Task
Find the word "before" in the listing, and copy out each line where it turns up.

Records provided

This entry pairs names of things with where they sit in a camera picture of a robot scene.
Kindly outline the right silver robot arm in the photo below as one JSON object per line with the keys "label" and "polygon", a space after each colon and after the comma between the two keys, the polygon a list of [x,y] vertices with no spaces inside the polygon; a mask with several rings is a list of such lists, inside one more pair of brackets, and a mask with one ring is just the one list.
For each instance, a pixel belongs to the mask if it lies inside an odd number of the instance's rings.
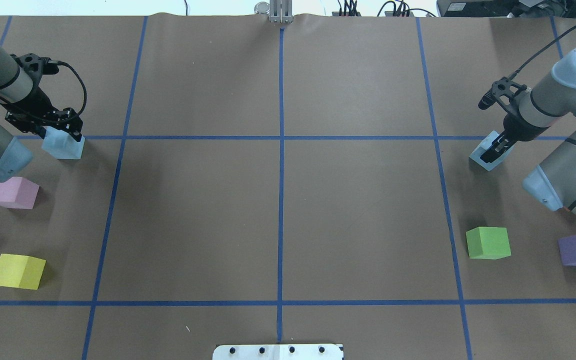
{"label": "right silver robot arm", "polygon": [[565,209],[576,216],[576,47],[534,86],[516,83],[512,75],[494,81],[478,107],[486,110],[494,104],[505,113],[502,130],[487,135],[470,155],[487,171],[502,164],[518,143],[542,140],[558,121],[573,121],[522,186],[549,210]]}

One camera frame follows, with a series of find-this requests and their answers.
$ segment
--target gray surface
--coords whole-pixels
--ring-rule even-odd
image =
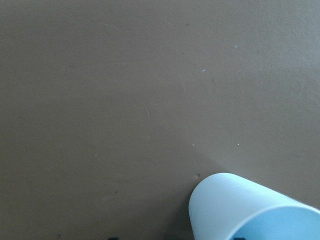
[[[318,1],[1,1],[0,239],[189,240],[232,172],[320,208]]]

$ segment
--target cylindrical container
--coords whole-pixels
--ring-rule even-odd
[[[320,211],[231,173],[194,189],[189,216],[195,240],[320,240]]]

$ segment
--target white cup
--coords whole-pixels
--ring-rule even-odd
[[[189,201],[195,240],[320,240],[320,211],[231,173],[202,180]]]

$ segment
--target plastic cup
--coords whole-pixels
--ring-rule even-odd
[[[195,240],[320,240],[320,211],[231,173],[194,189],[189,216]]]

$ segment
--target cup
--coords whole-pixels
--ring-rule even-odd
[[[195,240],[320,240],[320,211],[231,173],[202,180],[189,201]]]

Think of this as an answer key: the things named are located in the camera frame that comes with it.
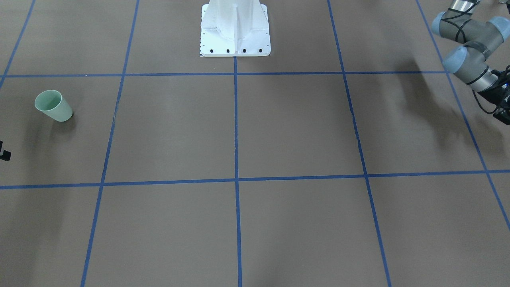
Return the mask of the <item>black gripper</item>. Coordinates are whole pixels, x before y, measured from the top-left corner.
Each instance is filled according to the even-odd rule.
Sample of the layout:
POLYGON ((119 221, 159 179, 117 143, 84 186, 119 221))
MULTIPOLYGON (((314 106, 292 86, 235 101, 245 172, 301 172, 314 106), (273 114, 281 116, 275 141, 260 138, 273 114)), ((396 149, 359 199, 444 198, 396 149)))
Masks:
POLYGON ((497 76, 497 80, 485 91, 479 92, 486 101, 495 105, 492 111, 484 109, 480 103, 478 106, 486 114, 491 114, 495 119, 510 124, 510 68, 506 67, 504 71, 493 70, 491 73, 497 76))

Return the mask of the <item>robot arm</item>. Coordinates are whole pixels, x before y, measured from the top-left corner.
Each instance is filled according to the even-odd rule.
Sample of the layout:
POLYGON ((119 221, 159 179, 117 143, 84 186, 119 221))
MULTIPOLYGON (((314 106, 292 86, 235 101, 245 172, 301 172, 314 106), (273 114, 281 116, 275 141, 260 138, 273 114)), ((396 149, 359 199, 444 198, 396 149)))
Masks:
POLYGON ((488 111, 505 125, 509 115, 509 68, 499 71, 486 61, 496 49, 509 40, 508 18, 496 16, 487 22, 472 18, 478 0, 454 0, 450 7, 439 13, 432 22, 432 32, 459 44, 444 57, 442 64, 473 92, 495 106, 488 111))

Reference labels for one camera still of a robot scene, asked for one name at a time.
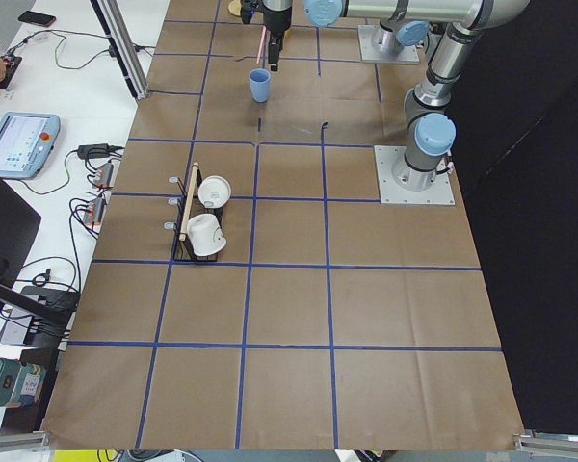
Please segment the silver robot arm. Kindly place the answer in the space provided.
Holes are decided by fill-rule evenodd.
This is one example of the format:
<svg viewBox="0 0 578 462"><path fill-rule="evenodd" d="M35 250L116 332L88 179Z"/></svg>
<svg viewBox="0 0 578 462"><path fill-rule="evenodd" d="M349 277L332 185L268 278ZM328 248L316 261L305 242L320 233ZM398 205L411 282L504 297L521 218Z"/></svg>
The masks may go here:
<svg viewBox="0 0 578 462"><path fill-rule="evenodd" d="M432 185L439 174L437 166L454 143L456 126L444 112L468 55L484 30L510 22L528 5L527 1L487 0L305 1L303 9L317 27L328 27L341 17L425 20L446 25L425 78L405 97L407 147L392 168L400 187L419 192Z"/></svg>
<svg viewBox="0 0 578 462"><path fill-rule="evenodd" d="M381 20L372 35L371 43L376 50L391 52L403 50L422 41L429 32L429 22L413 20L409 22L394 22Z"/></svg>

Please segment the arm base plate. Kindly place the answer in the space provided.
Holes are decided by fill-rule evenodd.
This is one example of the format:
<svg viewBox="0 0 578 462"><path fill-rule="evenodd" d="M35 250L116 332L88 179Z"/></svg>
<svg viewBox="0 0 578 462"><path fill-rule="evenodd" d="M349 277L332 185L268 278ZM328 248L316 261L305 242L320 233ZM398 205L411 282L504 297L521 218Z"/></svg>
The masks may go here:
<svg viewBox="0 0 578 462"><path fill-rule="evenodd" d="M418 65L420 58L415 45L404 46L393 32L377 25L357 28L360 58L365 63Z"/></svg>
<svg viewBox="0 0 578 462"><path fill-rule="evenodd" d="M438 174L445 167L441 160L430 172L411 168L404 146L375 145L375 167L383 205L454 206L450 173Z"/></svg>

Task response
Return the mask of the <item>black gripper</item>. Coordinates are whole pixels, x before y, measured from the top-left corner.
Return the mask of the <item>robot arm</item>. Coordinates are whole pixels, x before y, measured from the top-left corner.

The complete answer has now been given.